Artificial Intelligence for Molecular Triage: Predicting EGFR Mutations from H&E Slides in a Brazilian Real-World Lung Cancer Cohort
Artificial intelligence; deep learning; digital pathology; EGFR mutation; non–small cell lung cancer; predictive modeling; molecular triage; H&E slides
Background: Artificial intelligence (AI)–based approaches have emerged as promising tools in predicting actionable genomic alterations directly from hematoxylin and eosin (H&E)–stained slides, potentially optimizing molecular testing workflows. This study evaluated the performance of the NSCLC Panel EGFR algorithm in predicting EGFR mutation status from H&E slides of non–small cell lung cancer (NSCLC) in an independent Brazilian real-world cohort within a resource-limited setting. Methods: A total of 214 H&E slides from 203 NSCLC patients (107 EGFR-mutant and 107 wild-type) were retrospectively retrieved from pathology archives.
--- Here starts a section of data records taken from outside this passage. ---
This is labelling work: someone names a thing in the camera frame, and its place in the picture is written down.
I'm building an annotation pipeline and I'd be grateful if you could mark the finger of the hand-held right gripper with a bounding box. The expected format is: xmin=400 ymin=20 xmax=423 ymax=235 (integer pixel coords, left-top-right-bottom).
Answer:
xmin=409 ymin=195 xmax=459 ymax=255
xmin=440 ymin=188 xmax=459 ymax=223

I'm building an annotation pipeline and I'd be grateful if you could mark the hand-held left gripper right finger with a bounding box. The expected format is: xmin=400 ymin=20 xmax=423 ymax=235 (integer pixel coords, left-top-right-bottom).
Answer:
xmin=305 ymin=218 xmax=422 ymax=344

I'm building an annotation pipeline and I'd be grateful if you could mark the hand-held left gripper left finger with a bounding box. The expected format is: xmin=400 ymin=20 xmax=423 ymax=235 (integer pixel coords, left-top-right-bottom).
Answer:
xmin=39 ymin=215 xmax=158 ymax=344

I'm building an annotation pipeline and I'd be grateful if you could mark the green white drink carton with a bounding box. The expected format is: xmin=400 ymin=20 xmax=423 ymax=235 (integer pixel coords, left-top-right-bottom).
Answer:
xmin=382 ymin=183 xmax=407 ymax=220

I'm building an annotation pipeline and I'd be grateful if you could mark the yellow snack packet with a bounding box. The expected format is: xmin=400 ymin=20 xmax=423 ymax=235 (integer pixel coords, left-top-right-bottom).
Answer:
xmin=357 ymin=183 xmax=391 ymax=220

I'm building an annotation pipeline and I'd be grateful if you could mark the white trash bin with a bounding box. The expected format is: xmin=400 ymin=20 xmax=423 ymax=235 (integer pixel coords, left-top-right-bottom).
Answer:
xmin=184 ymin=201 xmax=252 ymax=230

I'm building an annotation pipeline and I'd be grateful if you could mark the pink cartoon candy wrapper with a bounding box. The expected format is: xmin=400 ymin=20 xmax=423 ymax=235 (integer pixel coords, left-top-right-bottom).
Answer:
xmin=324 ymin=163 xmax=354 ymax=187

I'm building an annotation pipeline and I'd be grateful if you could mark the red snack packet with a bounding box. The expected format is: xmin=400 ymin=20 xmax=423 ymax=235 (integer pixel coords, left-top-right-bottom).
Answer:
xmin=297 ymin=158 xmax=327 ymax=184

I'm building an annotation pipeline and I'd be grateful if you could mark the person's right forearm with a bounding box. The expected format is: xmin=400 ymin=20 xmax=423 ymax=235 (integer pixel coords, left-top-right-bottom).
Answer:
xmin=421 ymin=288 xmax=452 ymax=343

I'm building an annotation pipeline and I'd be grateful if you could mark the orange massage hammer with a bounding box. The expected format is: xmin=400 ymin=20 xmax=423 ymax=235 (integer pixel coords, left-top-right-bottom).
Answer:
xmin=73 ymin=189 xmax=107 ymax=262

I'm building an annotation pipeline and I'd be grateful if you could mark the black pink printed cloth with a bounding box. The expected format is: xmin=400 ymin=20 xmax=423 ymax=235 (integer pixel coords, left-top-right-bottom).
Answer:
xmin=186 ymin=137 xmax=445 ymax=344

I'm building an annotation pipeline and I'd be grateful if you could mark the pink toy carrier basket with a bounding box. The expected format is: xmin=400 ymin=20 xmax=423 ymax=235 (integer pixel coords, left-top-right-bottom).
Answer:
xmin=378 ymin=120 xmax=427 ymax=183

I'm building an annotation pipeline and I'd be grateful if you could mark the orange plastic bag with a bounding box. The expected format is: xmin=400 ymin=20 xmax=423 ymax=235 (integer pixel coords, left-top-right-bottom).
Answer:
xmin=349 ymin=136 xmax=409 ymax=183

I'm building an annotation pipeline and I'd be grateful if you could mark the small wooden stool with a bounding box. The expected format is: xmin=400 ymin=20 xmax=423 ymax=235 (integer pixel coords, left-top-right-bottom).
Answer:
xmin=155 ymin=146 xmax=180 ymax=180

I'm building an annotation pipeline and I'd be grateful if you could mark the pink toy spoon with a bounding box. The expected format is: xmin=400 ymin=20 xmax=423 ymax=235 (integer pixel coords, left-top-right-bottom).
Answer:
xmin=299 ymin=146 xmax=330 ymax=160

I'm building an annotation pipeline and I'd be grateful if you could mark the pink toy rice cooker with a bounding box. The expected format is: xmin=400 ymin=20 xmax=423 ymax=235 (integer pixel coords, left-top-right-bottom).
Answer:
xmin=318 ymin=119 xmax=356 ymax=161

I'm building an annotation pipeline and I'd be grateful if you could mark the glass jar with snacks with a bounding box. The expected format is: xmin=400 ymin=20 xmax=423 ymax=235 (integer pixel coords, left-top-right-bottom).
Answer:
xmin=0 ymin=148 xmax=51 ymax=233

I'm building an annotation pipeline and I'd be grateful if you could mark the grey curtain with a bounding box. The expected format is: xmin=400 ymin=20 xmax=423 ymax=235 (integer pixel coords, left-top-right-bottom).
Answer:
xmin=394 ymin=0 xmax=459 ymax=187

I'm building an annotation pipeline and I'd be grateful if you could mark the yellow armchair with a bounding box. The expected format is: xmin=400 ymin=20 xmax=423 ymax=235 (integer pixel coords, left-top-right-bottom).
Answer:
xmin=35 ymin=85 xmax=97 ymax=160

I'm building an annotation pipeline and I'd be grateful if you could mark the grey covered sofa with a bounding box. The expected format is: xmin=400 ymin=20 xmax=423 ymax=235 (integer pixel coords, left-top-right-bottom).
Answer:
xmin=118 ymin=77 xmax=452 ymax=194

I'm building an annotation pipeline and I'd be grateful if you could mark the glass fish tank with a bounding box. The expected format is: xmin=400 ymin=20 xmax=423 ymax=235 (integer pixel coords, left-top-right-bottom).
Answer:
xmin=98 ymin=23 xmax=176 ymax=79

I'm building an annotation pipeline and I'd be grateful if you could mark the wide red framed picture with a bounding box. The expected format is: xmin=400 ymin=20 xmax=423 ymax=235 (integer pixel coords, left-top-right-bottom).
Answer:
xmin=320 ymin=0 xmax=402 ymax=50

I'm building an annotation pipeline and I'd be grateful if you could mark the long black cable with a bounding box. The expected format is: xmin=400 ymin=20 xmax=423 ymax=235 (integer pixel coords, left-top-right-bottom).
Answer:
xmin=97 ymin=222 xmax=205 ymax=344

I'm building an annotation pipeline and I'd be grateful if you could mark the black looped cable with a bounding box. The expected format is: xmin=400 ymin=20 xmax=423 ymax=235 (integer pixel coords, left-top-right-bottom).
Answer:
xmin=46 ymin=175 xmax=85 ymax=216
After excluding slides with insufficient tumor tissue or poor quality, 181 were included. All slides were digitized and analyzed using the NSCLC Panel AI model, blinded to molecular and clinical data. Model performance was assessed using receiver operating characteristic (ROC) analysis, Youden’s index, and Bayesian post-test probability estimation. Results: The NSCLC Panel achieved an AUC of 0.831 (95% CI, 0.756–0.887; p < 0.001) for discriminating EGFR-mutant from wild-type cases. At the optimal cutoff defined in this study, the model demonstrated 89.6% sensitivity, 68.2% specificity, a positive predictive value of 48.5%, and a negative predictive value of 95.2%, supporting its use as a prescreening tool. Conclusions: The NSCLC Panel demonstrated robust predictive performance and high negative predictive value for EGFR mutation detection in a diverse, real-world Brazilian cohort, comparable to established international models. These findings support AI-assisted prescreening as a feasible strategy to optimize molecular testing resources and enable earlier targeted therapy, particularly in low- and middle-income healthcare settings.